Problem requirements >>
Only the lines below, from the one with "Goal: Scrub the" through the one with "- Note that", are to be written out, exactly.

Given records >>
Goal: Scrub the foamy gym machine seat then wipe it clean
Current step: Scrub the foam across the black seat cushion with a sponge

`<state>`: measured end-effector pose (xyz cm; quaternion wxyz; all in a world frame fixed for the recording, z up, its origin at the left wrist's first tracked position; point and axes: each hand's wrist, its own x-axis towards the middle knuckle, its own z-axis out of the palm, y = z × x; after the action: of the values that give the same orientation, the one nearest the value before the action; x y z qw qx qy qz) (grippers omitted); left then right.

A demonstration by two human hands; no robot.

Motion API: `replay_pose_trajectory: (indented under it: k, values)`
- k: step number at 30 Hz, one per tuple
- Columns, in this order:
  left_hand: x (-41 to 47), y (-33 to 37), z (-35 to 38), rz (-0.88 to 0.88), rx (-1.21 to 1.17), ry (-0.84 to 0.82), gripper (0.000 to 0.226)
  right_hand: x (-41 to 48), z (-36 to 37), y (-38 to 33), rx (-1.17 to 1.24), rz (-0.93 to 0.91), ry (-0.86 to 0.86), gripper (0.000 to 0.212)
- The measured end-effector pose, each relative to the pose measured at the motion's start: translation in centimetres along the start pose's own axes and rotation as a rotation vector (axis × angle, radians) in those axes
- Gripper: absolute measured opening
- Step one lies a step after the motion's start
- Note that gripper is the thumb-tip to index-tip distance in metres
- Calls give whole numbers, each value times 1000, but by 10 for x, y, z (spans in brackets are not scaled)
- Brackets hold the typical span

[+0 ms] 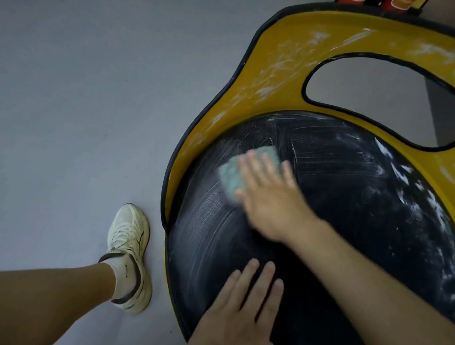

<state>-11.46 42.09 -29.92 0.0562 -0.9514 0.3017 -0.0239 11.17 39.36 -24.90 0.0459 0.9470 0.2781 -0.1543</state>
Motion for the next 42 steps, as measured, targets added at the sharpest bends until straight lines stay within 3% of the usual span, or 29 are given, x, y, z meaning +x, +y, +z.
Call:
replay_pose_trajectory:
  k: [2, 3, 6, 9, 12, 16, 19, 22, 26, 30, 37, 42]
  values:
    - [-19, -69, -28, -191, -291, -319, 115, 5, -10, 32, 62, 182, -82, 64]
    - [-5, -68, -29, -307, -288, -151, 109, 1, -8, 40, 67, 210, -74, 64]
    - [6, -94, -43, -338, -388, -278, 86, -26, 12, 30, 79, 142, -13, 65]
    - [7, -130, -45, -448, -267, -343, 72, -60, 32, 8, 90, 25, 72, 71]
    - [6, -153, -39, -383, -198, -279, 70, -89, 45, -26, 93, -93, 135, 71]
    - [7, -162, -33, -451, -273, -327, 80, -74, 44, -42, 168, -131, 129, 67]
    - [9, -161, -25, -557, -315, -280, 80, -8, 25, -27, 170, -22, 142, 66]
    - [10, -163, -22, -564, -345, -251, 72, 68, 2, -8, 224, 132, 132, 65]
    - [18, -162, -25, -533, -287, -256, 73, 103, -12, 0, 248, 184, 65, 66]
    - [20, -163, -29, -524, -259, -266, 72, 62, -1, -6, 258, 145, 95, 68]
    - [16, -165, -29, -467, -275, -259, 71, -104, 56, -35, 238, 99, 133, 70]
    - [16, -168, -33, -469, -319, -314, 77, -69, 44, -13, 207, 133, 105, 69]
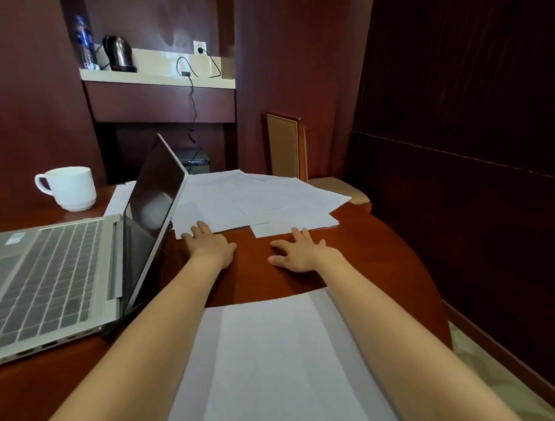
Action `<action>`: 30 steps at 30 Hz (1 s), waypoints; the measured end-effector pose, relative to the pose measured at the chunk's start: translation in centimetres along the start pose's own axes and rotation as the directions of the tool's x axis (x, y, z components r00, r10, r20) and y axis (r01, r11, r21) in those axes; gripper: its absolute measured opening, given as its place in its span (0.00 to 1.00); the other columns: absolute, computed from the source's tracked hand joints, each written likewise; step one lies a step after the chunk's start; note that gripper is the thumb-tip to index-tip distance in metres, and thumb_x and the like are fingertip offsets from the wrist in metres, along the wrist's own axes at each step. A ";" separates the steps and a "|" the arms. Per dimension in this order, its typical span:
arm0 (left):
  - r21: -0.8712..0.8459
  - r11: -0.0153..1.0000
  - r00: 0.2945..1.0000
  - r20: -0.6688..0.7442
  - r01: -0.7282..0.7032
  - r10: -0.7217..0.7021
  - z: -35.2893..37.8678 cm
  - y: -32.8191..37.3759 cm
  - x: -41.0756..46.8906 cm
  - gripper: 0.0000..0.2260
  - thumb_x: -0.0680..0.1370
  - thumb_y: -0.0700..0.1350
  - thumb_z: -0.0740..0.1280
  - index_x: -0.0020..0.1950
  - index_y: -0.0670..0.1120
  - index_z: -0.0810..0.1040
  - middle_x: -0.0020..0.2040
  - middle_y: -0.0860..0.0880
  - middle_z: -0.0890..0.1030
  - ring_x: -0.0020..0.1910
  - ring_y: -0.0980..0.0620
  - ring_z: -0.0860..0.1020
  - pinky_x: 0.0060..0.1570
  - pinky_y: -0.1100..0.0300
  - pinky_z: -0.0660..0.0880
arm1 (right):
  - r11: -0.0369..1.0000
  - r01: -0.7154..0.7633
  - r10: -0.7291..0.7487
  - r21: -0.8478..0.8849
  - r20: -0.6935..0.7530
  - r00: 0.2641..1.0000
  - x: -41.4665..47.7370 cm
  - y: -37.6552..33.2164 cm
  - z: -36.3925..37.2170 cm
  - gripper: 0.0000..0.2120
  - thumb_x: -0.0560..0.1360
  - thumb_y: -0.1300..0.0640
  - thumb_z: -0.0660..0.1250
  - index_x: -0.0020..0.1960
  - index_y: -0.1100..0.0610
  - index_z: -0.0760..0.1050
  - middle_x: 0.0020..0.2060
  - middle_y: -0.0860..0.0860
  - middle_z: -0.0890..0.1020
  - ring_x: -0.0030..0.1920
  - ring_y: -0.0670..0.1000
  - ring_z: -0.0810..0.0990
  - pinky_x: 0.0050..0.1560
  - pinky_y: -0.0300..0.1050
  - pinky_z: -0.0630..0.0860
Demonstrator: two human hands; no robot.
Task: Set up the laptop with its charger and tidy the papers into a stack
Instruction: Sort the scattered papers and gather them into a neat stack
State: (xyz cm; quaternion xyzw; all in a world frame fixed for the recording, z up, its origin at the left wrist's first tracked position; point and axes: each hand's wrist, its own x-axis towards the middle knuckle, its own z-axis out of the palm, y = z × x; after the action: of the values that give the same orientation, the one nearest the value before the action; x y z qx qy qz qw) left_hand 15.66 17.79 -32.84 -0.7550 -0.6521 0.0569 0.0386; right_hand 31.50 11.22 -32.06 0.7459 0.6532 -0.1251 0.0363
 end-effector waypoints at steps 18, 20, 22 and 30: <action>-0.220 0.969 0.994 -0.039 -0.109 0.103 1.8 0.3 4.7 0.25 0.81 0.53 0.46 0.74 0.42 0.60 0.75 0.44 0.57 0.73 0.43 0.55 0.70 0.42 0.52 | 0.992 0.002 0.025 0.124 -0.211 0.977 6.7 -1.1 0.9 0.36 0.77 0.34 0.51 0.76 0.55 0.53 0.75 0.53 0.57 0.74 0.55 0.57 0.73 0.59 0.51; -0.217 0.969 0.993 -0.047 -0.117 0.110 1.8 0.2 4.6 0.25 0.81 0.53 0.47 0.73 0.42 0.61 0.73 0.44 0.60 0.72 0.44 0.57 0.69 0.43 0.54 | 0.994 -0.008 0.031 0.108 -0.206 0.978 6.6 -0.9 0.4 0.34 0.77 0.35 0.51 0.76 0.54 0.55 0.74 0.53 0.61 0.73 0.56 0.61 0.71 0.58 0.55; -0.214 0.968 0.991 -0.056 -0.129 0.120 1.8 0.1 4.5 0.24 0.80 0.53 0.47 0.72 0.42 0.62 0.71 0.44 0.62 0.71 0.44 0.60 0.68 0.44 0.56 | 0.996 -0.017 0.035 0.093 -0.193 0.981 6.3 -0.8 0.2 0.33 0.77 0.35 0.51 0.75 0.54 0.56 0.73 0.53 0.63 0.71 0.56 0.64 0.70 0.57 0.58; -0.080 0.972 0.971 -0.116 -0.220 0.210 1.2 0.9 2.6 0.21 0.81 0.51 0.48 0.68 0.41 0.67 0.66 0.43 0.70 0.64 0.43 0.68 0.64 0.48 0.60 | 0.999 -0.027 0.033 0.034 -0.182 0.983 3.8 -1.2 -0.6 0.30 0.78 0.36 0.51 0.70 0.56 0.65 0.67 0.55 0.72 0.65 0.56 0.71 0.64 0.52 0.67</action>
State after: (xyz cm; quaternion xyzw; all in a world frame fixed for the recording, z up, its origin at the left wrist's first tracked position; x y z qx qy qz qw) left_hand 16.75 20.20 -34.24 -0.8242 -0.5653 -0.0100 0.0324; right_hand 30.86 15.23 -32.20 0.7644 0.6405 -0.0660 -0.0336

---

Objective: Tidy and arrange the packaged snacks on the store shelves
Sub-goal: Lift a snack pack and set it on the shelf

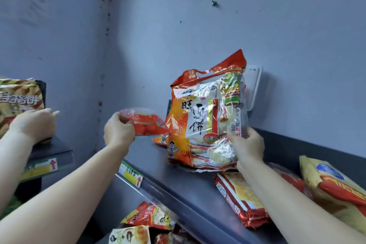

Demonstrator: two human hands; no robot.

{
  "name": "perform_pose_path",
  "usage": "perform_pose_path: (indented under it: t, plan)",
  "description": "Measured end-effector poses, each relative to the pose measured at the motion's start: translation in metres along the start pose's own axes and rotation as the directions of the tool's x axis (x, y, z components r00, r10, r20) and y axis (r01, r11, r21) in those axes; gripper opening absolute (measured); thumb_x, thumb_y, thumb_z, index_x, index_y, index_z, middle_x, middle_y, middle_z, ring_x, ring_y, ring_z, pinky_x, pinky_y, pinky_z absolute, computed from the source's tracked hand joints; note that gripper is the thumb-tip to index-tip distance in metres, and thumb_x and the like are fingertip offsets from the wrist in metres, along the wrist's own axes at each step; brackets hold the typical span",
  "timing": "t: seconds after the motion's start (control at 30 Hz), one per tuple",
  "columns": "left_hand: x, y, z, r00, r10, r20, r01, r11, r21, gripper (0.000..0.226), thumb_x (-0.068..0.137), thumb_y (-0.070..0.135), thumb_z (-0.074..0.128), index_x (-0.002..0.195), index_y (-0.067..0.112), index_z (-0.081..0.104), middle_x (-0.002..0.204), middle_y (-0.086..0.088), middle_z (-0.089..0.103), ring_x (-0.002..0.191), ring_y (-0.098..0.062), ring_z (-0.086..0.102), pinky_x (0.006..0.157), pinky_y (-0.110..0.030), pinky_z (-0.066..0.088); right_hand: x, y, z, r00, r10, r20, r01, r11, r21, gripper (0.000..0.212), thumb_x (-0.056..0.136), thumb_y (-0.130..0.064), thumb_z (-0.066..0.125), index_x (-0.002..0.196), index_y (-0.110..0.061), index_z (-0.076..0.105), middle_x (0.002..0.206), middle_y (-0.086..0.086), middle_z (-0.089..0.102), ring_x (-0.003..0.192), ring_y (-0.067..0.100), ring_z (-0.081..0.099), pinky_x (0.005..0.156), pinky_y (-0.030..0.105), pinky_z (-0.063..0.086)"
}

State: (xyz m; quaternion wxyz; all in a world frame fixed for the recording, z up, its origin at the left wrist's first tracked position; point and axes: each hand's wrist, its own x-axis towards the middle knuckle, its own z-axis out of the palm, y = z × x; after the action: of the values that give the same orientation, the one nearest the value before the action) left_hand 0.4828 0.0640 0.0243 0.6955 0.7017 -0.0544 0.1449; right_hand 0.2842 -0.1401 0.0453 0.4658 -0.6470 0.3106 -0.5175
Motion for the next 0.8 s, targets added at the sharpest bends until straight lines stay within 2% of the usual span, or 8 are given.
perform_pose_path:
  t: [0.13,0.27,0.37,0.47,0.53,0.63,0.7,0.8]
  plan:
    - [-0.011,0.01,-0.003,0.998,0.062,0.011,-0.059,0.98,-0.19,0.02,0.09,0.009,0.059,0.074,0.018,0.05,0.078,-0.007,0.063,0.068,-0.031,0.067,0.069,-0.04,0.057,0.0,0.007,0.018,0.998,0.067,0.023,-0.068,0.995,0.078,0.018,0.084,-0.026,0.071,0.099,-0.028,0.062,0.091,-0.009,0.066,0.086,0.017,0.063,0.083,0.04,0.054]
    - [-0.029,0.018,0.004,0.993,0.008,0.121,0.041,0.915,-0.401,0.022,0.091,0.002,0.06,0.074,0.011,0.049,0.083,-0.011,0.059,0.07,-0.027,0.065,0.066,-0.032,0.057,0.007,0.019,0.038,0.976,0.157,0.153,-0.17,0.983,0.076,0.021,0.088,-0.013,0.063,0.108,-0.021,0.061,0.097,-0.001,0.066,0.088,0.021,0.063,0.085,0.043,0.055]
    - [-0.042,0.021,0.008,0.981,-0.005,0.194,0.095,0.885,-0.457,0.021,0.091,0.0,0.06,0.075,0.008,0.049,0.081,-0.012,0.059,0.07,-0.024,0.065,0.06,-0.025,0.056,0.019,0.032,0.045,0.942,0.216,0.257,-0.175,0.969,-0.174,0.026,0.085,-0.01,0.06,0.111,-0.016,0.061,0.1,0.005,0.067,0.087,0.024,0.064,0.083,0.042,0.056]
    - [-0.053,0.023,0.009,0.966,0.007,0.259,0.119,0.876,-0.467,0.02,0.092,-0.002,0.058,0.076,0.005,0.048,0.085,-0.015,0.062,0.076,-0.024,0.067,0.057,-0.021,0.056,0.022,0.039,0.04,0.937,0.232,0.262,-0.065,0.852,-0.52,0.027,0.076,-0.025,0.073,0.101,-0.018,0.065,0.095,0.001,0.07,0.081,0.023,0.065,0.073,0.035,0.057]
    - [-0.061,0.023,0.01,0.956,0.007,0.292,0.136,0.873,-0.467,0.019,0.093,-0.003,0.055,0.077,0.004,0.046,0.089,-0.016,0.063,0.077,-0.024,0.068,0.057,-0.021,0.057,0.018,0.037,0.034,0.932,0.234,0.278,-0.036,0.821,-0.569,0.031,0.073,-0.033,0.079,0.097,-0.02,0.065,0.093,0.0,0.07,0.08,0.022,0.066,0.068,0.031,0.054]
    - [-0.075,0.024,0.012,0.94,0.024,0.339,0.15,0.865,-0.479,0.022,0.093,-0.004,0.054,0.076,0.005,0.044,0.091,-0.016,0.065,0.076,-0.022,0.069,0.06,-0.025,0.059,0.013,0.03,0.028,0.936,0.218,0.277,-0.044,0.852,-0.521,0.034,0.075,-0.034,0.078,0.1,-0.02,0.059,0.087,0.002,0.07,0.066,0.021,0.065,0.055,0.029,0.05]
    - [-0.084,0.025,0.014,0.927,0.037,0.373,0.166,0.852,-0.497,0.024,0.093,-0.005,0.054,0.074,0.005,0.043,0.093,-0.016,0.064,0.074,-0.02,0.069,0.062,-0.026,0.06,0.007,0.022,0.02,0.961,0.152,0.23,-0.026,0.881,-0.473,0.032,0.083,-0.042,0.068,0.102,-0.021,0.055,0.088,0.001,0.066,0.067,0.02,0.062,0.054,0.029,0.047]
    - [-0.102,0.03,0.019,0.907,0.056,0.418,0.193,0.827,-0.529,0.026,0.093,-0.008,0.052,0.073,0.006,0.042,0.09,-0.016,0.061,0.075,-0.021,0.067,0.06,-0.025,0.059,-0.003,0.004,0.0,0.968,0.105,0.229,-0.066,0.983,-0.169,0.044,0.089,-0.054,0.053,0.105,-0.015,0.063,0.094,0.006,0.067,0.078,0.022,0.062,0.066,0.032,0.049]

Answer below >>
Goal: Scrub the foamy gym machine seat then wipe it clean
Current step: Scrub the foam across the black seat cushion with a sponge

`<state>`: measured end-effector pose (xyz cm; quaternion wxyz; all in a world frame fixed for the recording, z up, its origin at the left wrist's first tracked position; point and axes: each hand's wrist, its own x-axis towards the middle knuckle, its own z-axis out of the palm, y = z × x; after the action: of the values that give the same orientation, the one nearest the value before the action; x y z qw qx qy qz) (grippers omitted); left then right.

A demonstration by two human hands; no robot.

Motion API: `replay_pose_trajectory: (indented under it: k, values)`
- k: step number at 30 Hz, one per tuple
- Columns, in this order:
  left_hand: x (-41 to 47), y (-33 to 37), z (-35 to 38), rz (-0.88 to 0.88), rx (-1.21 to 1.17), ry (-0.84 to 0.82), gripper (0.000 to 0.226)
  right_hand: x (-41 to 48), z (-36 to 37), y (-38 to 33), rx (-1.17 to 1.24), rz (-0.93 to 0.91), ry (-0.86 to 0.86), gripper (0.000 to 0.212)
- The measured end-effector pose, each relative to the pose measured at the motion's start: translation in centimetres along the start pose's own axes and rotation as a rotation vector (axis × angle, radians) in those axes
- Gripper: absolute measured opening
- Step one lies a step after the motion's start
- Note that gripper is the thumb-tip to index-tip distance in metres

This output has come to an end.